EXERCISE AIM ▸ Omit the pictures from the listing below and print every remaining entry verbatim.

ENTRIES PROVIDED ▸

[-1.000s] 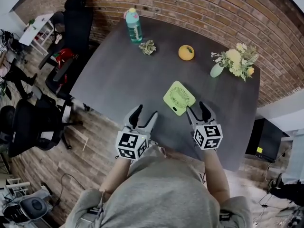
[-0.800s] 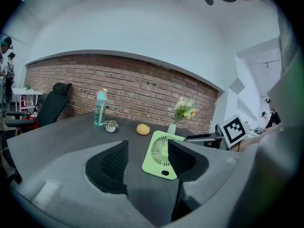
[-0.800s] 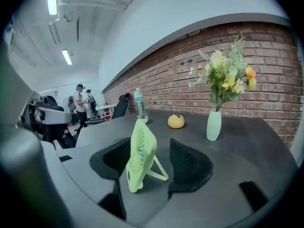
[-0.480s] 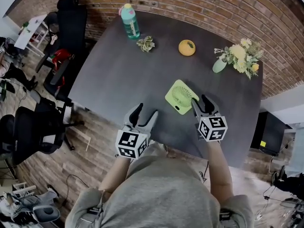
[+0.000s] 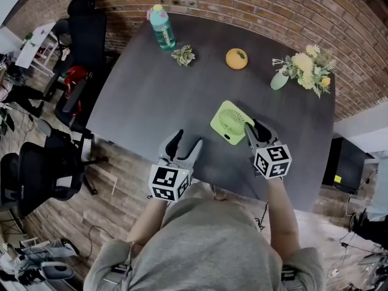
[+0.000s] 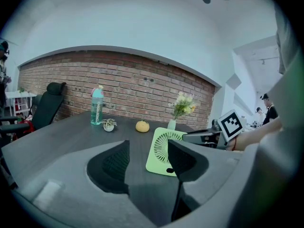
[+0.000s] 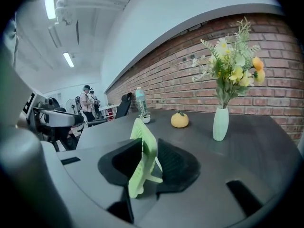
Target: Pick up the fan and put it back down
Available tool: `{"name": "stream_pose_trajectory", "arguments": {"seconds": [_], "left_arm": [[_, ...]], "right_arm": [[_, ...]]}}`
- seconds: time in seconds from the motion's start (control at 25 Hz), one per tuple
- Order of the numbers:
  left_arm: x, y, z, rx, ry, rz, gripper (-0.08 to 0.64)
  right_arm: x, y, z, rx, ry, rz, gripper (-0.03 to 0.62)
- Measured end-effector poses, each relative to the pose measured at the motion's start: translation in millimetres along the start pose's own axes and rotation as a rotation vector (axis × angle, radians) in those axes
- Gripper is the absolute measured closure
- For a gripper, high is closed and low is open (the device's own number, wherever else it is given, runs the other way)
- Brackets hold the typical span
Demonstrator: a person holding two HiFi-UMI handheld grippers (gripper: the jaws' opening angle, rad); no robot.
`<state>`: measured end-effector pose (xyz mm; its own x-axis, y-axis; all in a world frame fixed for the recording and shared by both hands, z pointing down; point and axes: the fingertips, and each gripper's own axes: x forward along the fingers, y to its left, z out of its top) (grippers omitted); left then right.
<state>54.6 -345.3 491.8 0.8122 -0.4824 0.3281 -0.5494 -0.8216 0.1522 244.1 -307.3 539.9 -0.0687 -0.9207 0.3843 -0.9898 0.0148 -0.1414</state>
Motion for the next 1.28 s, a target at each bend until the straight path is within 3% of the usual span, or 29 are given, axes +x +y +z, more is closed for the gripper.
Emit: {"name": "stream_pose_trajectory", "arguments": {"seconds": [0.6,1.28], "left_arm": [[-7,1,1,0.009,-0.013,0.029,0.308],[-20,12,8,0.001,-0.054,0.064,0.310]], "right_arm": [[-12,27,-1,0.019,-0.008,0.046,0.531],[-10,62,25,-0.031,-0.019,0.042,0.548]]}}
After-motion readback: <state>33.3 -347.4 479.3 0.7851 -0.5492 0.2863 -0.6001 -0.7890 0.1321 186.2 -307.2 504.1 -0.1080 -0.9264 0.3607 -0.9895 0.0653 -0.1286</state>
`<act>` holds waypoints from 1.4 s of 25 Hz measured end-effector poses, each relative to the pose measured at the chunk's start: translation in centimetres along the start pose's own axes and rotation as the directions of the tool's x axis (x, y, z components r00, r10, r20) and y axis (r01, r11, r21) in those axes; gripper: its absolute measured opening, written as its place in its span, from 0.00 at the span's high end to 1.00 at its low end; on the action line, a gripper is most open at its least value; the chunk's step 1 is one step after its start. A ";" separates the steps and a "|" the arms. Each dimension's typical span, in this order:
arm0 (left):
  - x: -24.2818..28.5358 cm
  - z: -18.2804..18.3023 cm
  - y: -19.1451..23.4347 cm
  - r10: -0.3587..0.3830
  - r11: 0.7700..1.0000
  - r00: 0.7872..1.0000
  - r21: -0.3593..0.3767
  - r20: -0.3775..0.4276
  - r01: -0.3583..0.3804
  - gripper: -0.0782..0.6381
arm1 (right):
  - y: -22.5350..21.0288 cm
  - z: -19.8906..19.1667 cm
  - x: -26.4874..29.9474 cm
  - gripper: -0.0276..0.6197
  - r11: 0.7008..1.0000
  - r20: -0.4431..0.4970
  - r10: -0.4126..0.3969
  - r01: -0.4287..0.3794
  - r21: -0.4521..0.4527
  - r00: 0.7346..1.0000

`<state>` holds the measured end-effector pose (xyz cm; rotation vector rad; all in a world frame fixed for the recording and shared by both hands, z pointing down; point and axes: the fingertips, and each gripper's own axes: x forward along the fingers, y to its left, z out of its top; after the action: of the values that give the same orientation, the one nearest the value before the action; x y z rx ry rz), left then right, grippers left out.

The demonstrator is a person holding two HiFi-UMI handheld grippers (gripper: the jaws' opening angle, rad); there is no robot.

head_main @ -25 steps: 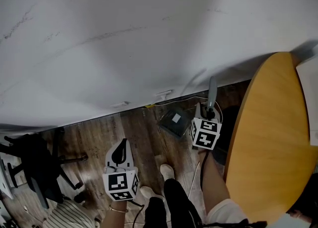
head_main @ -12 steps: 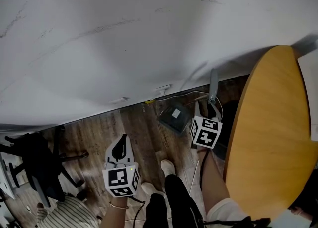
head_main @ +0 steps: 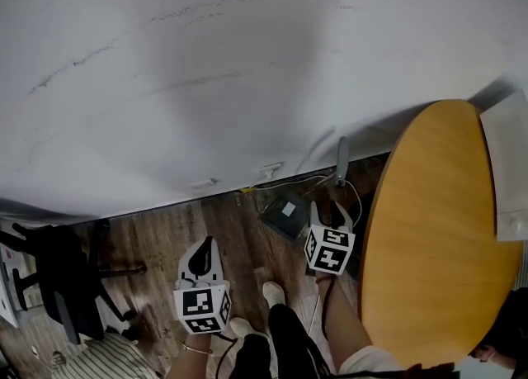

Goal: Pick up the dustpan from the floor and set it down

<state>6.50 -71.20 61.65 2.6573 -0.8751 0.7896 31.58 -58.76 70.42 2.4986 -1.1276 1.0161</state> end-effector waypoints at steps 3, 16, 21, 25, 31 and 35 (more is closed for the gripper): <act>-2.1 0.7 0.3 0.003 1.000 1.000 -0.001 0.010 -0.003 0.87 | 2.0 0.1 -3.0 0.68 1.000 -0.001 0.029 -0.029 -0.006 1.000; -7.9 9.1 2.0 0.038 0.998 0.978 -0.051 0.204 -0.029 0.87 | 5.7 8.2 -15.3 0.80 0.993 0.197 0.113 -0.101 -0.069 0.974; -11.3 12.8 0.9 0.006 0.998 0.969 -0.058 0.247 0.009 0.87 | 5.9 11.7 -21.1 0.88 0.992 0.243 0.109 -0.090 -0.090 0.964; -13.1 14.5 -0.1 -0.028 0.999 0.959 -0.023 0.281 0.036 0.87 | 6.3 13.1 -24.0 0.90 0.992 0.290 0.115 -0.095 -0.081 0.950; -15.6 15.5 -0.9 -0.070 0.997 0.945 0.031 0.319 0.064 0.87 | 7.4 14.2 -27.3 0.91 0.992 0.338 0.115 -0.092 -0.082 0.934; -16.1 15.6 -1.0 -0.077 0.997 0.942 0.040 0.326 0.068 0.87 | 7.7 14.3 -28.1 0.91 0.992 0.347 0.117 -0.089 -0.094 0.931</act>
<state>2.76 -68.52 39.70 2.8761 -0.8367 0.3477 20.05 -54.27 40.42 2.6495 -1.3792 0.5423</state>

ANSWER SPACE ▸
[-1.000s] 
[-0.800s] 
[-0.800s] 
[-0.480s] 
[+0.000s] 
[+0.000s] 
[+0.000s] 
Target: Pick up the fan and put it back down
Available tool: `{"name": "stream_pose_trajectory", "arguments": {"seconds": [_], "left_arm": [[_, ...]], "right_arm": [[_, ...]]}}`
- seconds: time in seconds from the motion's start (control at 25 Hz), one per tuple
- Order of the numbers:
  left_arm: x, y, z, rx, ry, rz, gripper (-0.08 to 0.64)
  right_arm: x, y, z, rx, ry, rz, gripper (-0.03 to 0.62)
- Measured end-effector poses, each relative to the pose measured at the motion's start: translation in millimetres along the start pose's own axes and rotation as a rotation vector (axis × angle, radians) in those axes
- Gripper is the absolute measured closure
- For a gripper, high is closed and low is open (the device's own number, wherever else it is given, runs the other way)
- Brackets hold the typical span
Demonstrator: a person holding two HiFi-UMI handheld grippers (gripper: the jaws' opening angle, rad); no robot.
`<state>`: measured end-effector pose (xyz mm; its own x-axis, y-axis; all in a world frame fixed for the recording and shared by both hands, z pointing down; point and axes: the fingertips, and each gripper's own axes: x forward along the fingers, y to its left, z out of its top) (grippers omitted); left then right.
<state>54.6 -345.3 491.8 0.8122 -0.4824 0.3281 -0.5494 -0.8216 0.1522 244.1 -307.3 539.9 -0.0687 -0.9207 0.3843 -0.9898 0.0148 -0.1414</state>
Motion for the next 1.28 s, a target at each bend until the straight path is within 3% of the usual span, or 29 are given, axes +x +y +z, more is closed for the gripper.
Emit: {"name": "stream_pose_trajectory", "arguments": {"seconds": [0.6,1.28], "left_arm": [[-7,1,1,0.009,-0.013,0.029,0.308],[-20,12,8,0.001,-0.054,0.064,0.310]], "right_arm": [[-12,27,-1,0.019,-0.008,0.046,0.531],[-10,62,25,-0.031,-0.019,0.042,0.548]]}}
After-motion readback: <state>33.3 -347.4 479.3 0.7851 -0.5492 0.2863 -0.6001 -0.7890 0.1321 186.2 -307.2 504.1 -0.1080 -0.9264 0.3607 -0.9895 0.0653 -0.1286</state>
`<act>` holds waypoints from 1.4 s of 25 Hz measured end-effector poses, each relative to the pose measured at the chunk's start: translation in centimetres along the start pose's own axes and rotation as the directions of the tool's x axis (x, y, z components r00, r10, r20) and y axis (r01, r11, r21) in those axes; gripper: its absolute measured opening, written as its place in its span, from 0.00 at the span's high end to 1.00 at its low end; on the action line, a gripper is most open at its least value; the chunk's step 1 is one step after its start. A ";" separates the steps and a "|" the arms. Each dimension's typical span, in this order:
arm0 (left):
  - x: -24.2818..28.5358 cm
  - z: -18.2804..18.3023 cm
  - y: -19.1451..23.4347 cm
  - r10: -0.3587..0.3830
  - r11: 0.7700..1.0000
  - r00: 0.7872..1.0000
  - r21: -0.3593..0.3767
  - r20: -0.3775..0.4276
  - r01: -0.3583..0.3804
  - gripper: -0.0782..0.6381
arm1 (right):
  - y: -22.5350..21.0288 cm
  - z: -19.8906..19.1667 cm
  - x: -26.4874..29.9474 cm
  - gripper: -0.0276..0.6197
  - r11: 0.7008..1.0000
  - r20: -0.4431..0.4970
  - r10: -0.4126..0.3969
  - r01: -0.4287..0.3794
  - r21: -0.4521..0.4527
  - r00: 0.7346..1.0000

`<state>` holds the measured end-effector pose (xyz cm; rotation vector rad; all in a world frame fixed for the recording and shared by both hands, z pointing down; point and axes: the fingertips, and each gripper's own axes: x forward along the fingers, y to its left, z out of its top; after the action: of the values that give the same orientation, the one nearest the value before the action; x y z rx ry rz), left then right, grippers left out.

The demonstrator is a person holding two HiFi-UMI handheld grippers (gripper: the jaws' opening angle, rad); there is no robot.

head_main @ -25 steps: 
head_main @ -12 steps: 
head_main @ +0 steps: 

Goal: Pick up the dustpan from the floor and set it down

<state>6.50 -71.20 61.65 2.6573 -0.8751 0.7896 31.58 -58.76 70.42 2.4986 -1.1276 1.0161</state> end-effector waypoints at steps 3, 16, 21, 25, 31 and 35 (more is closed for the gripper): <act>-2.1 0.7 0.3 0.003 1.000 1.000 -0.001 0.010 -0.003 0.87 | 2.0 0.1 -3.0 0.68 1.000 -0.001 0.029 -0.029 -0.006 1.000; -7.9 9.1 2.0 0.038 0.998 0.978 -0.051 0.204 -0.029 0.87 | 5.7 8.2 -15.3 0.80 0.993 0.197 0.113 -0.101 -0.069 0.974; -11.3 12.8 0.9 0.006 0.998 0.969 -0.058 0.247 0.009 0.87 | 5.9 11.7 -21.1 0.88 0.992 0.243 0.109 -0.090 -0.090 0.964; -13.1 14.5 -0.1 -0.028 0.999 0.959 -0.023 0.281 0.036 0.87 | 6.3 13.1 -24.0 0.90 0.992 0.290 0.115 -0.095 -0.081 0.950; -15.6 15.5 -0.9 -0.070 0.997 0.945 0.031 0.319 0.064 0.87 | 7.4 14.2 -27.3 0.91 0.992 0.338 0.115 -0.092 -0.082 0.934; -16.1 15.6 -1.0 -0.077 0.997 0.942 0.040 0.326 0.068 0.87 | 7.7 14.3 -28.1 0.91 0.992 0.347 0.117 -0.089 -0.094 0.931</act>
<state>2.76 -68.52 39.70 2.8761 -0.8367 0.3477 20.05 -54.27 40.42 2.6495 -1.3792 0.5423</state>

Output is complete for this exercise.